Honestly, I feel like the dumbest kid on the block. I must have been right? of course.

And silly me, signs up for A&P I lecture and lab this semester. this week was my second week. As I was drivng home today...I panic. "What in the heck am I doing here? I have no business being here"

Someone said to me a month back, "If you didn't make it in the LPN program...forget about the RN program...or anything greater than that". It hit me...she's right. What crazy idea I had that I could dust myself off and get back on my feet and aim for something better. Anyone that has been through this knows how it feels...the pain is beyond words can describe.

In school a teacher said to me the day of a test "you shouldn't be allowed to be a nurse". Imagine how I felt going into that test...and how my test score turned out to be. Other teachers have said said to me "you will make a great nurse, your heart is in the right place". Another said "I am being honest with you in telling you that I want you to keep pursuing your dream because you will one day make a wonderful nurse. I have seen you with patients...you have what it takes"

Maybe they were just being nice...

I can't go on trying to pursue this dream...trying to take 2 steps forward...I ended up taking 20 steps back. I must now start all over...with less confidence...almost non at all. How do you regain it?

Some people say to just go back and work with what I do have...my bachelors degree. But I miss seeing and talking to patients. I miss walking out of clinicals knowing that I did something wonderful that day. I miss nursing school.

A friend posted something today "Don't waste time mourning lost opportunites or missed chances. If it was meant for you, it would have happened"

If it was meant for you, it would have happened...exactly.

So my next step is to leave the A&P I lecture/lab...and somehow find peace...after becoming a nursing school failure.

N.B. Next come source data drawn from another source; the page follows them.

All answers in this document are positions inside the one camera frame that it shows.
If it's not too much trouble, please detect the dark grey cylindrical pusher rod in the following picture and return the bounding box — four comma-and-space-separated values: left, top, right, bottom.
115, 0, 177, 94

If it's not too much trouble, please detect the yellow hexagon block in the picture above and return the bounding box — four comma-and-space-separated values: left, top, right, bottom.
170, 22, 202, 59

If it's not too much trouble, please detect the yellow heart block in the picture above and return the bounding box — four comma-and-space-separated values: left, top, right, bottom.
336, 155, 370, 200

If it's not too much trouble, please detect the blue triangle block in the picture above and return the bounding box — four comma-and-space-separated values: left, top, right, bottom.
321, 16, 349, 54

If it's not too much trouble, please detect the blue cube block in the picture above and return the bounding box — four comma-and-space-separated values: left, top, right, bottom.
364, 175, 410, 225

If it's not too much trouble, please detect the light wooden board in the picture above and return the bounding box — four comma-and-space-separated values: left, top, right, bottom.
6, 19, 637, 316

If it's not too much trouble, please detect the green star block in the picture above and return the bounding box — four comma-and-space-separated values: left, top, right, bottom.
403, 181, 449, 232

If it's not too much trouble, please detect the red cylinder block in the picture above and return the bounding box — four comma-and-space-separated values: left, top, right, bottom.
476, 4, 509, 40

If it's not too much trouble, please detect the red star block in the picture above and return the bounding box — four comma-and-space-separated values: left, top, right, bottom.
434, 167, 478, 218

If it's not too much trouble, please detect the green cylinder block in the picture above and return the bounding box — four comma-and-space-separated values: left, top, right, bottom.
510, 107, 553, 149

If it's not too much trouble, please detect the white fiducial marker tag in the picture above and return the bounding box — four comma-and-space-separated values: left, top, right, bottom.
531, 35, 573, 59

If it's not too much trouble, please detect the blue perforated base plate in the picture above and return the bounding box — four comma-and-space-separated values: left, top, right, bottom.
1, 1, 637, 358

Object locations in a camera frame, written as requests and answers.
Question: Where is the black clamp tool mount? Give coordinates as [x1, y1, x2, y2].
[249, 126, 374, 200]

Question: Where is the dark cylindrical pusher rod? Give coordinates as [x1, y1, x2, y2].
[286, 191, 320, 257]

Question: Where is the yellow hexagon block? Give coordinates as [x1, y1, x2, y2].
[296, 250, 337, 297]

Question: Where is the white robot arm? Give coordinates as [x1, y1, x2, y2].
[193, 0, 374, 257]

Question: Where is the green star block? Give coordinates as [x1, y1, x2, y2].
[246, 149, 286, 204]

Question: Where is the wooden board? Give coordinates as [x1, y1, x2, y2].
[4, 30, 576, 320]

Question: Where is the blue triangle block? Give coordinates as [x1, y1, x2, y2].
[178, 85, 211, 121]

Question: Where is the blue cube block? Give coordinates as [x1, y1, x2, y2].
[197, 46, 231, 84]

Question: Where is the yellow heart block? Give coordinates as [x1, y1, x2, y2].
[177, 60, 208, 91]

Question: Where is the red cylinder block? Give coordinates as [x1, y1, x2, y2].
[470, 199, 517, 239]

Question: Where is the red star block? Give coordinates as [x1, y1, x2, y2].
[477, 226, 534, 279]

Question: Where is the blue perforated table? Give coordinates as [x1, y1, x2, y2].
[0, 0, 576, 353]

I'm not gonna sugar coat this for you. If you really want to be a nurse you will pick yourself up, dust the failure off and push forward. When I was in lpn school there were a few people who failed. Either for days missed or just not taking the classes as serious as they should have. Yes it sucks and yeah probably was embarrassing but the ones that came back an repeated the quarter have since graduated and are nurses. The ones who gave up probably shouldn't have been there to begin with. Nursing is not for quitters, its hard physically and emotionally. People are going to say some plain out mean ****. So if you want this and it is truly your dream then stop listening to doubters, including the one inside your head.

pinkfluffybunny,

You are very right in EVERYTHING. ugggh, I had convinced myself to not go back to school and just forget about nursing. But gosh darn, I felt even more miserable about that. I never imagined myself saying I "missed school" after college graduation. And it trully is what I want to do, what I feel in my heart is what I want to do. The LPN program experience did nothing but to make me feel less smart, less capable. My confidence went out the window.

I have that weakness that I'm my worst critic. I have to learn to somehow shake that self doubt some how and keep going...or I will regret it the rest of my life.

I'm beyond scared...but you're right...I can't stop.